Step 5: Shut down an old API

On January 20 2016 Spotify end-of-lifed their Metadata API. I don’t know if this date was communicated on the Metadata API web page well in advance of this shutdown. There’s no blog post on the topic. There’s no news email. There’s no tweet from @SpotifyPlatform or @SpotifyStatus. I can’t find anything except users commenting on various Spotify documentation pages that the text is outdated because the API is no longer merely deprecated, but entirely shut down.

Hopefully they did publish the shutdown date ahead of time. It had a full replacement API and a migration guide. Fair and square. Nothing much to complain about here. It’s time to get porting your code to the Web API!

But frankly, I don’t really care about this Metadata API because I don’t use the Metadata API, do I?
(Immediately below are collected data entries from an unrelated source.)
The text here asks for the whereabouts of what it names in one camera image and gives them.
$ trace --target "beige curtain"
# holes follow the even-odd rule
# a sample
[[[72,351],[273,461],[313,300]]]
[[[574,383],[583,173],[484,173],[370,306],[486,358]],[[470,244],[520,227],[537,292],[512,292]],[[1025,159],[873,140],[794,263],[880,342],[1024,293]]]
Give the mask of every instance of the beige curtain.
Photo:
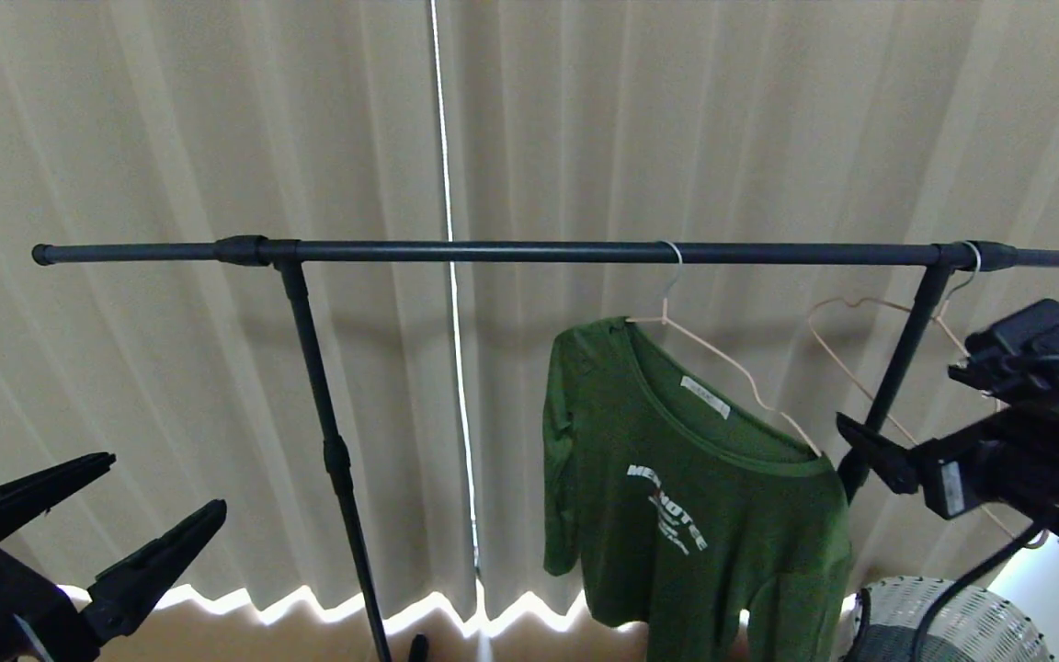
[[[118,455],[14,549],[85,587],[226,498],[203,595],[358,594],[276,272],[30,251],[444,239],[441,162],[424,4],[0,4],[0,482]],[[383,609],[471,613],[447,268],[306,271]]]
[[[443,3],[438,30],[457,237],[1059,248],[1059,4]],[[543,573],[537,525],[550,340],[584,320],[654,315],[671,268],[459,269],[486,607],[534,590],[561,610],[579,579]],[[868,402],[804,317],[829,297],[910,304],[920,274],[689,267],[672,315],[748,365],[839,462],[834,412]],[[1059,298],[1059,271],[983,275],[947,318],[965,334],[1041,297]],[[903,315],[820,322],[875,387]],[[756,410],[735,369],[664,340]],[[991,411],[946,379],[954,358],[929,338],[896,404],[921,440]],[[855,587],[956,575],[1006,539],[980,513],[947,524],[875,478],[852,537]]]

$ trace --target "clothes hanger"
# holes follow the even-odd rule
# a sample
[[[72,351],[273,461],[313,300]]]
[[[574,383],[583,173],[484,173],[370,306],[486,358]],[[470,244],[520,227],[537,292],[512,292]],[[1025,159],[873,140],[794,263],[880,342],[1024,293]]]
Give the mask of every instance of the clothes hanger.
[[[661,325],[671,326],[672,328],[676,328],[677,332],[681,332],[681,334],[688,336],[688,338],[694,340],[695,343],[698,343],[702,347],[707,348],[707,351],[713,352],[715,353],[715,355],[725,359],[731,365],[734,365],[736,369],[740,370],[740,372],[744,374],[744,376],[747,376],[747,381],[749,381],[749,384],[751,386],[751,393],[754,394],[754,400],[757,402],[757,406],[770,412],[774,412],[774,414],[782,415],[783,419],[789,423],[791,427],[795,429],[795,432],[798,432],[798,435],[802,436],[804,442],[807,443],[808,448],[811,448],[811,452],[814,452],[815,457],[824,457],[824,453],[820,452],[820,448],[816,447],[815,442],[813,442],[811,437],[807,435],[807,432],[804,432],[804,429],[800,427],[798,423],[795,423],[794,418],[791,418],[785,412],[777,410],[776,408],[773,408],[769,406],[769,404],[762,401],[762,396],[757,393],[757,384],[754,381],[754,377],[752,376],[751,373],[749,373],[749,370],[747,370],[747,368],[743,368],[742,364],[738,363],[738,361],[734,360],[733,357],[728,355],[725,352],[719,351],[718,347],[715,347],[714,345],[708,343],[705,339],[702,339],[701,336],[698,336],[697,334],[694,334],[692,330],[688,330],[688,328],[685,328],[684,326],[681,326],[677,322],[674,322],[674,320],[670,317],[668,317],[668,293],[672,292],[672,285],[676,285],[677,281],[680,281],[681,269],[685,267],[685,256],[681,254],[680,248],[677,248],[677,244],[672,244],[671,241],[661,241],[661,244],[667,244],[668,247],[672,248],[672,251],[677,253],[677,271],[672,272],[671,280],[668,280],[668,284],[665,285],[664,293],[661,294],[660,317],[630,317],[627,318],[627,322],[630,322],[632,324],[650,324],[660,322]]]
[[[967,348],[963,344],[962,340],[958,340],[958,336],[954,335],[954,332],[951,330],[951,327],[949,326],[949,324],[946,323],[946,319],[944,318],[944,316],[946,315],[946,309],[947,307],[950,306],[951,298],[954,297],[954,293],[958,292],[959,289],[966,288],[967,285],[970,285],[971,281],[974,281],[975,275],[979,275],[980,270],[983,268],[983,254],[979,251],[979,247],[975,247],[974,243],[971,241],[962,241],[962,243],[966,244],[967,247],[970,247],[971,251],[974,252],[974,271],[971,272],[970,276],[967,276],[966,281],[959,282],[958,285],[955,285],[954,288],[950,290],[950,292],[946,293],[946,298],[943,299],[941,305],[937,307],[937,314],[931,317],[930,321],[933,324],[937,324],[938,328],[941,328],[943,334],[951,341],[951,343],[954,344],[955,347],[958,348],[958,353],[959,355],[963,355],[963,358],[968,358],[971,356],[970,353],[967,352]],[[872,400],[875,397],[874,393],[872,393],[872,391],[868,390],[868,387],[861,384],[861,380],[858,380],[856,374],[852,373],[852,370],[848,369],[848,365],[844,363],[844,360],[840,359],[840,356],[838,356],[837,353],[832,351],[831,345],[829,345],[826,342],[826,340],[824,340],[824,337],[821,336],[820,332],[816,330],[815,328],[815,323],[814,323],[815,314],[819,312],[820,309],[823,309],[823,307],[836,303],[844,303],[844,305],[849,307],[849,309],[857,309],[857,307],[860,307],[861,305],[867,303],[877,304],[883,307],[890,307],[891,309],[900,310],[901,312],[910,312],[911,309],[909,306],[903,306],[900,304],[896,304],[894,302],[887,302],[885,301],[885,299],[881,299],[878,297],[862,297],[861,299],[857,299],[856,302],[849,302],[848,299],[845,299],[844,297],[833,297],[831,299],[825,299],[825,301],[819,302],[819,304],[812,305],[811,310],[808,310],[807,312],[807,327],[808,330],[811,330],[811,335],[815,338],[815,342],[820,343],[821,347],[824,347],[824,352],[827,352],[827,355],[829,357],[832,357],[832,361],[836,361],[837,365],[840,365],[840,370],[844,372],[844,374],[848,377],[848,380],[852,381],[852,383],[857,386],[857,389],[859,389],[862,394],[865,394],[865,397]],[[995,402],[995,412],[998,414],[998,412],[1000,412],[1003,409],[1004,404],[998,399],[994,399],[994,402]],[[894,424],[894,427],[897,428],[899,432],[901,432],[904,436],[907,436],[908,440],[910,440],[911,444],[917,445],[916,437],[912,435],[912,433],[909,432],[903,427],[903,425],[901,425],[898,422],[898,419],[894,417],[893,414],[887,414],[887,418],[890,423]],[[1001,529],[1001,531],[1007,533],[1008,537],[1013,538],[1018,536],[1017,533],[1011,531],[1011,527],[1008,527],[1006,524],[1004,524],[1004,520],[1000,519],[1000,516],[991,512],[991,508],[984,506],[983,512],[992,522],[995,523],[997,526]],[[1045,543],[1047,539],[1048,539],[1048,532],[1043,531],[1041,532],[1041,536],[1039,536],[1037,540],[1029,541],[1029,543],[1027,543],[1024,547],[1026,549],[1039,549],[1041,548],[1041,545],[1043,545],[1043,543]]]

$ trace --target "white basket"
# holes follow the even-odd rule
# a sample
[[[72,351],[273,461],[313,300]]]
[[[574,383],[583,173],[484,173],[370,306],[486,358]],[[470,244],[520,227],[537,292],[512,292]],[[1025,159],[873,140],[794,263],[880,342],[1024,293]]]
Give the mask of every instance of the white basket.
[[[910,644],[926,609],[951,583],[894,577],[868,584],[854,609],[854,646],[846,662],[909,662]],[[1048,652],[1033,620],[980,587],[959,591],[938,611],[923,662],[1043,662]]]

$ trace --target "black device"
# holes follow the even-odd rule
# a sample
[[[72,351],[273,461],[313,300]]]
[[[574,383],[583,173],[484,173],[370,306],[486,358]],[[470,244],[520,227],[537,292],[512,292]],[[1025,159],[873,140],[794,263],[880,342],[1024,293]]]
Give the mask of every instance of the black device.
[[[0,485],[0,541],[95,481],[116,457],[96,452]],[[222,526],[227,502],[212,500],[168,533],[96,575],[77,612],[65,592],[0,549],[0,661],[88,662],[131,636]]]
[[[890,489],[920,487],[945,519],[1003,502],[1047,517],[1059,536],[1059,303],[1042,299],[968,336],[966,347],[970,358],[950,377],[1007,402],[1003,411],[913,449],[844,414],[837,427]]]

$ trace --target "long-sleeve shirt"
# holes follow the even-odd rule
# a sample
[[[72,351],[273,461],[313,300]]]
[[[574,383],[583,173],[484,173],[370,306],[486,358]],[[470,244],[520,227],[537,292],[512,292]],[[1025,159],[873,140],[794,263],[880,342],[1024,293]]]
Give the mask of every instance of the long-sleeve shirt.
[[[554,341],[542,432],[545,569],[581,558],[592,616],[647,622],[648,662],[722,659],[742,609],[752,659],[827,658],[850,568],[827,458],[623,318]]]
Step 6: Break your API without warning

February 3 2016, Mopidy users start reporting “General transient error” when searching Spotify. This is a libspotify error message known as “SP_ERROR_OTHER_TRANSIENT” with error code 16. This error usually means that there is some unspecified issue with the Spotify service. We’ve actually seen it before and like its name suggests, it is indeed transient and soon goes away.

According to a series of tweets between my fellow Mopidy developer Nick Steel and @SpotifyCares it appears that the libspotify search functionality was backed by the Metadata API’s search functionality. Who knew? I’m not aware of any relation between these APIs ever being mentioned publicly. No libspotify user could possibly have known that the Metadata API shutdown would affect them.

Let’s summarize: libspotify hasn’t had any releases for three years and it was officially deprecated in May last year. But, there have been no warnings about any shutdown. The libspotify project is likely no longer staffed at all. Did someone just forget that libspotify depended on the Metadata API they were shutting down?

Many newer networked AV receivers use the Spotify Connect libraries that are exclusive to Spotify’s commercial partners. But some receivers probably still use libspotify. If so, did Spotify just break hardware sold with Spotify support as a major feature? Something that people are paying a monthly fee to use?

It seems they did!

In the Spotify Community forums there are numerous reports of broken devices and software that all have two things in common: the date the problem started occurring, and that search is the only feature that is broken.

Surely, Spotify will quickly explain themselves and fix this?

Step 7: Stay quiet

Since the API shutdown, Spotify has been very quiet. No posts on the developer blog. No email newsletter. No tweets from @SpotifyPlatform since December 1 last year.

Some users at The Spotify Community forum are quoting responses from Spotify. Most responses seem to link to the Metadata API migration docs and state that application developers must migrate. In other cases the responses point the finger at the commercial partner which only adds to the confusion.

Some of these devices may use the Metadata API directly, and in those cases the application maintainers are probably to blame. However, I’m quite certain that the libspotify search issue is responsible for a fair share of these complaints. libspotify, in contrast to the Metadata API, has never been officially shut down. The responsibility for any breakage caused by libspotify is Spotify’s alone.

What I want from Spotify

  1. Apologize to your paying customers and supporters.

  2. Get substantially better at communicating deprecations and shutdowns. We want all news, not just good news.

  3. Give us a new supported C library for audio playback. Now! Not later this year. I’ve heard that promise for three consecutive years now.

    We can live with pre-release software quality initially. Getting the library out sooner rather than later shows us that there is a road ahead for all the projects that stream music from Spotify. Let us get started making new language wrappers.

  4. Release Spotify Connect specifications and libraries.

    We want to make music players that can be controlled by the Spotify mobile app.

    We want to make music controllers that can play music on all the Spotify Connect software and hardware players we’ve invested in.

    You’ve created this technology, now let us use it.

Thanks to Nick Steel for reviewing this blog post.